The average length of adult birds is about 96–115 cm (38–45 in) with a wingspan of 2.26–2.6 m (7.4–8.5 ft) and a body weight of 7–11 kg (15–24 lb). The two prominent bare skin patches at the base of the neck, also found in the white-backed vulture, are thought to be temperature sensors and used for detecting the presence of thermals. The species is among the largest raptors in Africa, next to the lappet-faced vulture. After the Himalayan griffon vulture and the cinereous vulture, the Cape vulture is the third largest Old World vulture.
The Cape vulture occurs in Angola, Botswana, Lesotho, Mozambique, South Africa, and Zimbabwe. Formerly, it could also be found in Namibia and Swaziland. Vagrants are occasionally recorded from the Democratic Republic of the Congo and Zambia.

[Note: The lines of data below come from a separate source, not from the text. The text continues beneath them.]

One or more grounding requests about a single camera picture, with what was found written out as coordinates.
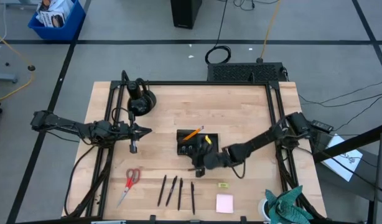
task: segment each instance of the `red scissors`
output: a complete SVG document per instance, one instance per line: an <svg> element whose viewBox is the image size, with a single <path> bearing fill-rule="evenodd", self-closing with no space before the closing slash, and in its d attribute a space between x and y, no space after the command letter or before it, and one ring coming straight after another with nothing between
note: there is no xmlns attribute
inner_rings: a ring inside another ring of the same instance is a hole
<svg viewBox="0 0 382 224"><path fill-rule="evenodd" d="M116 206L116 208L119 207L119 205L121 204L121 202L124 199L124 196L126 196L126 194L129 192L131 186L133 186L133 184L136 184L137 182L139 182L140 174L141 173L140 173L139 169L128 169L126 171L126 177L128 178L128 182L126 183L126 187L124 188L124 191L122 192L121 200L119 201L118 206Z"/></svg>

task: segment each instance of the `teal fabric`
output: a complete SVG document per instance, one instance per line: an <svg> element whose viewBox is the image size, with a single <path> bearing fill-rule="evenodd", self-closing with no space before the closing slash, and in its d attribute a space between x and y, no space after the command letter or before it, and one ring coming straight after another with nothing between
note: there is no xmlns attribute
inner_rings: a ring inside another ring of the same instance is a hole
<svg viewBox="0 0 382 224"><path fill-rule="evenodd" d="M276 197L270 190L266 190L271 224L309 224L313 216L294 206L296 198L302 193L303 186L298 186Z"/></svg>

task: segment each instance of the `pencil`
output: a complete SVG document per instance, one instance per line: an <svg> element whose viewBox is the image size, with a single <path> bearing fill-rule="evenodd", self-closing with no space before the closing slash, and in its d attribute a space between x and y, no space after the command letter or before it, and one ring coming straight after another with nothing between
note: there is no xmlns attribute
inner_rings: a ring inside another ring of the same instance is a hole
<svg viewBox="0 0 382 224"><path fill-rule="evenodd" d="M195 131L193 131L193 132L192 132L191 134L189 134L187 137L183 138L183 142L185 142L186 140L188 140L188 139L194 137L196 134L198 134L200 131L202 131L203 128L204 128L204 127L203 127L203 125L202 125L200 128L198 128L198 129L196 129Z"/></svg>

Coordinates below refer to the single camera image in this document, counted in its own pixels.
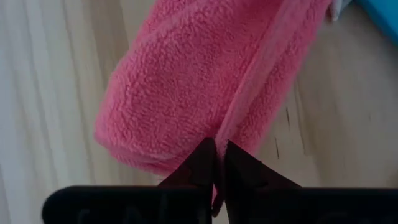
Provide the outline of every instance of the wooden floor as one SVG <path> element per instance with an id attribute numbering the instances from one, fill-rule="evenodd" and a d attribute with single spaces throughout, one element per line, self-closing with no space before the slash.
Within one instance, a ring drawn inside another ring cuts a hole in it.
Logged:
<path id="1" fill-rule="evenodd" d="M 154 184 L 92 138 L 153 0 L 0 0 L 0 223 L 75 184 Z M 398 187 L 398 47 L 355 4 L 325 23 L 259 153 L 304 186 Z M 225 214 L 217 223 L 225 223 Z"/>

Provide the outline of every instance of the wood grain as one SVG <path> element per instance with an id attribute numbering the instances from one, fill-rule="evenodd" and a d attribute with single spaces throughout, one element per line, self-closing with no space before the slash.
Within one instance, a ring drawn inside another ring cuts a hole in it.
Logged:
<path id="1" fill-rule="evenodd" d="M 153 2 L 0 0 L 0 223 L 41 223 L 44 199 L 68 185 L 159 181 L 92 138 Z M 259 158 L 306 186 L 397 187 L 397 99 L 397 47 L 349 6 L 319 31 Z"/>

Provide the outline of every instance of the towel fold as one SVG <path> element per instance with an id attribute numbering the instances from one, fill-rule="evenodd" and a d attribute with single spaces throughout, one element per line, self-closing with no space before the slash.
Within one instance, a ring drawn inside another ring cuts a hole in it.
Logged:
<path id="1" fill-rule="evenodd" d="M 205 137 L 259 147 L 331 0 L 158 0 L 111 76 L 96 140 L 175 170 Z"/>

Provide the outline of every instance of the pink cloth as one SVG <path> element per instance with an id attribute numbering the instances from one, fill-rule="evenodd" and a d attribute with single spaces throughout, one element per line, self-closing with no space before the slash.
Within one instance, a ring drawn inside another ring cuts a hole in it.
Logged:
<path id="1" fill-rule="evenodd" d="M 158 0 L 114 71 L 95 138 L 169 174 L 205 137 L 254 153 L 331 0 Z"/>

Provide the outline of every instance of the blue object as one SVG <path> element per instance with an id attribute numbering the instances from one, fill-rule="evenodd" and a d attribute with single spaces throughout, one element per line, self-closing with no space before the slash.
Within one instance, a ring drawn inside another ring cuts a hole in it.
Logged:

The species usually breeds and roosts on cliff faces in or near mountains, from where it can fly long distances in search of the large animal carcasses on which it specializes. Tracked specimens in Namibia were found to have home ranges 11,800–22,500 km2 (4,600–8,700 sq mi) in extent.
In the Eastern Cape of South Africa, Cape Vultures were more likely to occupy cliff nest sites on ledges with a smaller depth and at a higher elevation, surrounded by conspecifics.
The Cape vulture has been declining steadily since at least the 1980s, when it was first categorized as Threatened. Between 1992 and 2007 the species declined by 60-70% in South Africa alone. It was later upgraded to Vulnerable and, in 2015, to Endangered. As of 2013, estimates of total population size assume about 4,700 pairs or 9,400 mature individuals.
The species is considered to be impacted by a large number of threats. A decrease in the amount of large carrion (particularly during nesting), poisoning (targeted or inadvertent), electrocution or collision with cables on electricity pylons (the most common cause of death in ringed birds), loss of foraging habitat, and unsustainable harvesting for traditional uses are thought to be the most important factors. A source of poisoning specific to many vultures, including the Cape vulture, is the drug Diclofenac and related compounds, which is used to treat arthritis in cattle, and which leads to kidney failure in vultures who consume carcasses of treated cattle.
On the 20th of June 2019, the carcasses of 468 white-backed vultures, 17 white-headed vultures, 28 hooded vultures, 14 lappet-faced vultures and 10 cape vultures, altogether 537 vultures, besides 2 tawny eagles, were found in northern Botswana. It is suspected that they died after eating the carcasses of 3 elephants that were poisoned by poachers, possibly to avoid detection by the birds, which help rangers to track poaching activity by circling above where there are dead animals.